:: WHAT TO DO ::
In how many lines of the listing below does "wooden" appear? Give only the figure.

:: GIVEN DATA ::
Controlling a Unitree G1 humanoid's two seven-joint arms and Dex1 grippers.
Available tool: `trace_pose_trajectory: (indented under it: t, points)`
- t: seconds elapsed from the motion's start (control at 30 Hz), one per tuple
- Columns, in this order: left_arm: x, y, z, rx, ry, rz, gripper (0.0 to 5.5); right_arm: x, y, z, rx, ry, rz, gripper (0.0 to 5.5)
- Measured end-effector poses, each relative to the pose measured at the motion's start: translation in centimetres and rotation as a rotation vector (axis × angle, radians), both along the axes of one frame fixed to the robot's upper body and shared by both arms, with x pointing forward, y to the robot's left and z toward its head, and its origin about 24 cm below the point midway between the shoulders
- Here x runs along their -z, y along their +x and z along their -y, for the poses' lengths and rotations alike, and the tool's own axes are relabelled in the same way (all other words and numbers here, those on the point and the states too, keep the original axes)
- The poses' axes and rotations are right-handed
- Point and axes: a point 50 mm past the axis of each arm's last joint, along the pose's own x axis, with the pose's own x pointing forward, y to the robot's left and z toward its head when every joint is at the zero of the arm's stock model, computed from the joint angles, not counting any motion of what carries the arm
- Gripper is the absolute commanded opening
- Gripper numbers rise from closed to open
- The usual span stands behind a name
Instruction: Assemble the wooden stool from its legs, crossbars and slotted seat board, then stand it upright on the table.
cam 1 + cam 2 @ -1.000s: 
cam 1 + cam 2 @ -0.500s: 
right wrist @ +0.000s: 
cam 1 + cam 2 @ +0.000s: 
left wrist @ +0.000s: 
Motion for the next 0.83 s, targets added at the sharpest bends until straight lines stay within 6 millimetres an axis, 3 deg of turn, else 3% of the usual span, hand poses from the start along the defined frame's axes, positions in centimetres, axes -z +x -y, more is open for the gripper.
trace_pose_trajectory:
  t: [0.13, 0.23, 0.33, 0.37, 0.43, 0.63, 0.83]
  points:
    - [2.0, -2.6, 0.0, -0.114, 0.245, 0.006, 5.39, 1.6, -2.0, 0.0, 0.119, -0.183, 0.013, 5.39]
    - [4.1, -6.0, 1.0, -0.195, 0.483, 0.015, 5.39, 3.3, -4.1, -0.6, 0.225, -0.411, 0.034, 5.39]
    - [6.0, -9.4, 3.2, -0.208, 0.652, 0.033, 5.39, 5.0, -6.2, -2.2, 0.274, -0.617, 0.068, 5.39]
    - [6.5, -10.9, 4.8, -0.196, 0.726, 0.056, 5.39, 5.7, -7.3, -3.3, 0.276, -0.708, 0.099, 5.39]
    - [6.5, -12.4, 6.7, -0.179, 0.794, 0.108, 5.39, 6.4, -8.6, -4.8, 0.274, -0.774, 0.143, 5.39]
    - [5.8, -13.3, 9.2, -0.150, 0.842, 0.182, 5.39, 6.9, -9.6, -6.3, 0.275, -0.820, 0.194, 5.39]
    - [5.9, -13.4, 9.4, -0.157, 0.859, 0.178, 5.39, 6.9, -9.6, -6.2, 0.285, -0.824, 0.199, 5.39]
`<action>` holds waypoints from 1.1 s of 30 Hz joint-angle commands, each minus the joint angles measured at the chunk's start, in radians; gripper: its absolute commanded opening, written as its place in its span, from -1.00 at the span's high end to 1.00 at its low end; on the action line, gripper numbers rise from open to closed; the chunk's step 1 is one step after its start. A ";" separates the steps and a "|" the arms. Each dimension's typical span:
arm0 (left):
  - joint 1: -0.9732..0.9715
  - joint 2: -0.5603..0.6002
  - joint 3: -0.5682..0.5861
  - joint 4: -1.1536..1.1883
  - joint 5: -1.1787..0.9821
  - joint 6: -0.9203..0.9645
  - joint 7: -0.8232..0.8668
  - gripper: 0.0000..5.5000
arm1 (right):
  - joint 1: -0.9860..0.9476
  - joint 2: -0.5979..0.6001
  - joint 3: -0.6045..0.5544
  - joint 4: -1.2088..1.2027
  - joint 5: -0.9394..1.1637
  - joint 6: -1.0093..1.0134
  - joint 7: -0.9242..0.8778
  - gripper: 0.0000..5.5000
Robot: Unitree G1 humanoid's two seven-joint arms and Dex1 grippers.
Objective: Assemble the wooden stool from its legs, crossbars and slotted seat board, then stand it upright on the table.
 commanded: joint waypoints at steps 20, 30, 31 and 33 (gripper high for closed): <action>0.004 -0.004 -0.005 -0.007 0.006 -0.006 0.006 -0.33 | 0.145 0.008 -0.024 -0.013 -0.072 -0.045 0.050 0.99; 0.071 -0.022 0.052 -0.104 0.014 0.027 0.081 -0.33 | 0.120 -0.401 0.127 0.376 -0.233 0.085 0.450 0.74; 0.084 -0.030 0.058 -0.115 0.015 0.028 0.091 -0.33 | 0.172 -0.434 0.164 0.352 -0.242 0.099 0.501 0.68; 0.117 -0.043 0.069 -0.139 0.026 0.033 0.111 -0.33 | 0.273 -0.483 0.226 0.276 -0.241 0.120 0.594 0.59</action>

:: RESPONSE ::
2